## Exercise requirements
Copy the entries below in full, keeping them exactly as they are.

Data Start Marker

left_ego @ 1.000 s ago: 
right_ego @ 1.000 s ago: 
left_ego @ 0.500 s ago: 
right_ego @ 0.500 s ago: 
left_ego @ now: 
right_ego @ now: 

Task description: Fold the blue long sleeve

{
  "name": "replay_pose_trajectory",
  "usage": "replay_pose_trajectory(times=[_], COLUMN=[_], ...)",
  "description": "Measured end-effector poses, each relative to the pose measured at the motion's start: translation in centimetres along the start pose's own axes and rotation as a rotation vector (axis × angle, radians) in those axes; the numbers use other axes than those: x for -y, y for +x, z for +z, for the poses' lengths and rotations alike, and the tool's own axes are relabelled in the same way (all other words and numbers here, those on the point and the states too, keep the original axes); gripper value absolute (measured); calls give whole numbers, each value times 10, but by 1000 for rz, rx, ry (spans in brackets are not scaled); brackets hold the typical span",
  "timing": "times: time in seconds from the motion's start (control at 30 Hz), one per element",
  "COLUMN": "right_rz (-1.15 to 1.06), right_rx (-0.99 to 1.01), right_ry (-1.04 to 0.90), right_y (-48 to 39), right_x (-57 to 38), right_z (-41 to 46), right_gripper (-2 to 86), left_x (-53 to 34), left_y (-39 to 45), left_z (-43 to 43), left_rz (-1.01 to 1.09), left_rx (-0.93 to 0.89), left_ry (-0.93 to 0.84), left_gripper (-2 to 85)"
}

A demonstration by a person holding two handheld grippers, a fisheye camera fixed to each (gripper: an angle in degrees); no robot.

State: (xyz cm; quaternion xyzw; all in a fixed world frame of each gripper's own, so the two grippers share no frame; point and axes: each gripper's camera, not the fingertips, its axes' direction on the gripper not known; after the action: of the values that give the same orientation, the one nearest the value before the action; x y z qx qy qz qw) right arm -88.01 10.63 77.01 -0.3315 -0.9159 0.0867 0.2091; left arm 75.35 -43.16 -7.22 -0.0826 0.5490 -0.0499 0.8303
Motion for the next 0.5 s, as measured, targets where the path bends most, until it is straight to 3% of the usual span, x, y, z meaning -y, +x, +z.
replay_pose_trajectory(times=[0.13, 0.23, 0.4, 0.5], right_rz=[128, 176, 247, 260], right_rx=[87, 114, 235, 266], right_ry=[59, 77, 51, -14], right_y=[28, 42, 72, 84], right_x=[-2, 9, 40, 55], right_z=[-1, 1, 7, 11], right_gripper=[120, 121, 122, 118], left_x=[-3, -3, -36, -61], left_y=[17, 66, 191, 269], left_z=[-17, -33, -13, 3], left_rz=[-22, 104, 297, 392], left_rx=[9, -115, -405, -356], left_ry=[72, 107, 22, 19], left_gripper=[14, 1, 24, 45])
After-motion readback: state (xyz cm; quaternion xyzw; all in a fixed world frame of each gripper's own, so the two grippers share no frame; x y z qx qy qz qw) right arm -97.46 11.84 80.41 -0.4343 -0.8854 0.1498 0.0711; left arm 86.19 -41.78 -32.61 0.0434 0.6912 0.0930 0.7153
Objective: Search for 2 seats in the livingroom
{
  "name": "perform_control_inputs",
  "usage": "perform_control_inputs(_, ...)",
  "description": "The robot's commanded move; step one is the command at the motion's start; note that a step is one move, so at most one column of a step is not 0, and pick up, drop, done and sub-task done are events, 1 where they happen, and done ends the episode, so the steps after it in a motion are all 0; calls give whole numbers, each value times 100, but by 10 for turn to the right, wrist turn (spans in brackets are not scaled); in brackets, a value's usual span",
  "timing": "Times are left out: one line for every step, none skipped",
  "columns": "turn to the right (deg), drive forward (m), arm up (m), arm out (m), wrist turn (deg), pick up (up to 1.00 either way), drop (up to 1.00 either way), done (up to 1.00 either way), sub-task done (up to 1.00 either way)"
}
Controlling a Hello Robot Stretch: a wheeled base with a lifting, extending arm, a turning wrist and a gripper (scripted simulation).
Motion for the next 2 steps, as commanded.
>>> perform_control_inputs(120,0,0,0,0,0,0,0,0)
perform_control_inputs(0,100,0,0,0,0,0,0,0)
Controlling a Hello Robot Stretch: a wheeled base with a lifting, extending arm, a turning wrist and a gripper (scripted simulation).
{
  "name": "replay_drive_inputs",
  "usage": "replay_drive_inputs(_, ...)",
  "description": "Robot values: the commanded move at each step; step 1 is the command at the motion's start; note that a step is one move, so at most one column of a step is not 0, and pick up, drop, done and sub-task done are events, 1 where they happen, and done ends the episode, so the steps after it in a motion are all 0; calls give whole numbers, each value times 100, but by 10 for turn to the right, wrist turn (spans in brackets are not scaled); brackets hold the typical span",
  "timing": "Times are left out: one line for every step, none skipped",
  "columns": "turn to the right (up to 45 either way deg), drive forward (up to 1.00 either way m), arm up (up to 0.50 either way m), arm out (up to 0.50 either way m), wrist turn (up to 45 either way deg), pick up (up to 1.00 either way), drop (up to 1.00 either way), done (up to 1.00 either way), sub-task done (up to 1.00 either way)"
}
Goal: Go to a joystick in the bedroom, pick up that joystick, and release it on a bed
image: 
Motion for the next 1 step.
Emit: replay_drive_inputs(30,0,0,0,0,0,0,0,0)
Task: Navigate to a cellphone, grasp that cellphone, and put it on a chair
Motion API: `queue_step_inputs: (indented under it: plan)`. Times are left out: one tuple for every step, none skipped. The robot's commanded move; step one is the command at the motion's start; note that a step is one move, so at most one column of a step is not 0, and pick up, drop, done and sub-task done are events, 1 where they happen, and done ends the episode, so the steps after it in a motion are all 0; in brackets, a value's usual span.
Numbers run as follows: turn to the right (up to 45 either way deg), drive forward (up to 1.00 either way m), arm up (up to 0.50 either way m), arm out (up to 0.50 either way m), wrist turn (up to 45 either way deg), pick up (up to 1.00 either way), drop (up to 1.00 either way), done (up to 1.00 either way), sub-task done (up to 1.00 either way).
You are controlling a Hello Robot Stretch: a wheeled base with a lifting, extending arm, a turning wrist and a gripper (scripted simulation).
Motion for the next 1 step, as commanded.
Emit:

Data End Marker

## Answer to the exercise
left_ego @ 1.000 s ago: 
right_ego @ 1.000 s ago: 
left_ego @ 0.500 s ago: 
right_ego @ 0.500 s ago: 
left_ego @ now: 
right_ego @ now: 

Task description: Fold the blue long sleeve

{
  "name": "replay_pose_trajectory",
  "usage": "replay_pose_trajectory(times=[_], COLUMN=[_], ...)",
  "description": "Measured end-effector poses, each relative to the pose measured at the motion's start: translation in centimetres along the start pose's own axes and rotation as a rotation vector (axis × angle, radians) in those axes; the numbers use other axes than those: x for -y, y for +x, z for +z, for the poses' lengths and rotations alike, and the tool's own axes are relabelled in the same way (all other words and numbers here, those on the point and the states too, keep the original axes); gripper value absolute (measured); calls give whole numbers, each value times 10, but by 1000 for rz, rx, ry (spans in brackets are not scaled); brackets hold the typical span",
  "timing": "times: time in seconds from the motion's start (control at 30 Hz), one per element",
  "COLUMN": "right_rz (-1.15 to 1.06), right_rx (-0.99 to 1.01), right_ry (-1.04 to 0.90), right_y (-48 to 39), right_x (-57 to 38), right_z (-41 to 46), right_gripper (-2 to 86), left_x (-53 to 34), left_y (-39 to 45), left_z (-43 to 43), left_rz (-1.01 to 1.09), left_rx (-0.93 to 0.89), left_ry (-0.93 to 0.84), left_gripper (-2 to 85)"
}

A demonstration by a person holding two handheld grippers, a fisheye camera fixed to each (gripper: an angle in degrees); no robot.

State: (xyz cm; quaternion xyzw; all in a fixed world frame of each gripper's own, so the two grippers share no frame; point and axes: each gripper's camera, not the fingertips, its axes' direction on the gripper not known; after the action: of the values that give the same orientation, the one nearest the value before the action; x y z qx qy qz qw) right arm -88.01 10.63 77.01 -0.3315 -0.9159 0.0867 0.2091; left arm 75.35 -43.16 -7.22 -0.0826 0.5490 -0.0499 0.8303
Motion for the next 0.5 s, as measured, targets where the path bends most, until it is straight to 3% of the usual span, x, y, z meaning -y, +x, +z.
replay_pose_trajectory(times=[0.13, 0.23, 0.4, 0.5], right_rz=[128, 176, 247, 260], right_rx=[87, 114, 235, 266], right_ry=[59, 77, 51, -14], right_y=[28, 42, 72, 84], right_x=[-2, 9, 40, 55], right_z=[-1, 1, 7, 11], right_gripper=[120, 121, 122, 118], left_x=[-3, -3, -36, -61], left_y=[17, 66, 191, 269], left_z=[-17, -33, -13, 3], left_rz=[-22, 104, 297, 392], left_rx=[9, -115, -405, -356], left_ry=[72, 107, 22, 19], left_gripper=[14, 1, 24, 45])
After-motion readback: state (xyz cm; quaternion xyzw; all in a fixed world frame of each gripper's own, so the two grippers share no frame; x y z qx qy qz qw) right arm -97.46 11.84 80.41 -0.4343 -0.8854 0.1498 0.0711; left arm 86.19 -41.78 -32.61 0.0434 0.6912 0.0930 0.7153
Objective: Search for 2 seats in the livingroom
{
  "name": "perform_control_inputs",
  "usage": "perform_control_inputs(_, ...)",
  "description": "The robot's commanded move; step one is the command at the motion's start; note that a step is one move, so at most one column of a step is not 0, and pick up, drop, done and sub-task done are events, 1 where they happen, and done ends the episode, so the steps after it in a motion are all 0; calls give whole numbers, each value times 100, but by 10 for turn to the right, wrist turn (spans in brackets are not scaled); in brackets, a value's usual span",
  "timing": "Times are left out: one line for every step, none skipped",
  "columns": "turn to the right (deg), drive forward (m), arm up (m), arm out (m), wrist turn (deg), pick up (up to 1.00 either way), drop (up to 1.00 either way), done (up to 1.00 either way), sub-task done (up to 1.00 either way)"
}
Controlling a Hello Robot Stretch: a wheeled base with a lifting, extending arm, a turning wrist and a gripper (scripted simulation).
Motion for the next 2 steps, as commanded.
>>> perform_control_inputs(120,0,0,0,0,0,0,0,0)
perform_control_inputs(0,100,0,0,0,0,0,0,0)
Controlling a Hello Robot Stretch: a wheeled base with a lifting, extending arm, a turning wrist and a gripper (scripted simulation).
{
  "name": "replay_drive_inputs",
  "usage": "replay_drive_inputs(_, ...)",
  "description": "Robot values: the commanded move at each step; step 1 is the command at the motion's start; note that a step is one move, so at most one column of a step is not 0, and pick up, drop, done and sub-task done are events, 1 where they happen, and done ends the episode, so the steps after it in a motion are all 0; calls give whole numbers, each value times 100, but by 10 for turn to the right, wrist turn (spans in brackets are not scaled); brackets hold the typical span",
  "timing": "Times are left out: one line for every step, none skipped",
  "columns": "turn to the right (up to 45 either way deg), drive forward (up to 1.00 either way m), arm up (up to 0.50 either way m), arm out (up to 0.50 either way m), wrist turn (up to 45 either way deg), pick up (up to 1.00 either way), drop (up to 1.00 either way), done (up to 1.00 either way), sub-task done (up to 1.00 either way)"
}
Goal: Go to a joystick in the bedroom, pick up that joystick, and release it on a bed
image: 
Motion for the next 1 step.
Emit: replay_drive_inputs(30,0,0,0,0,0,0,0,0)
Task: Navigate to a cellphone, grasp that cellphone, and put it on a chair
Motion API: `queue_step_inputs: (indented under it: plan)`. Times are left out: one tuple for every step, none skipped. The robot's commanded move; step one is the command at the motion's start; note that a step is one move, so at most one column of a step is not 0, and pick up, drop, done and sub-task done are events, 1 where they happen, and done ends the episode, so the steps after it in a motion are all 0; in brackets, a value's usual span.
Numbers run as follows: turn to the right (up to 45 either way deg), drive forward (up to 1.00 either way m), arm up (up to 0.50 either way m), arm out (up to 0.50 either way m), wrist turn (up to 45 either way deg), pick up (up to 1.00 either way), drop (up to 1.00 either way), done (up to 1.00 either way), sub-task done (up to 1.00 either way).
You are controlling a Hello Robot Stretch: a wheeled base with a lifting, extending arm, a turning wrist and a gripper (scripted simulation).
Motion for the next 1 step, as commanded.
Emit:

Nothing else remains to be done for this exercise.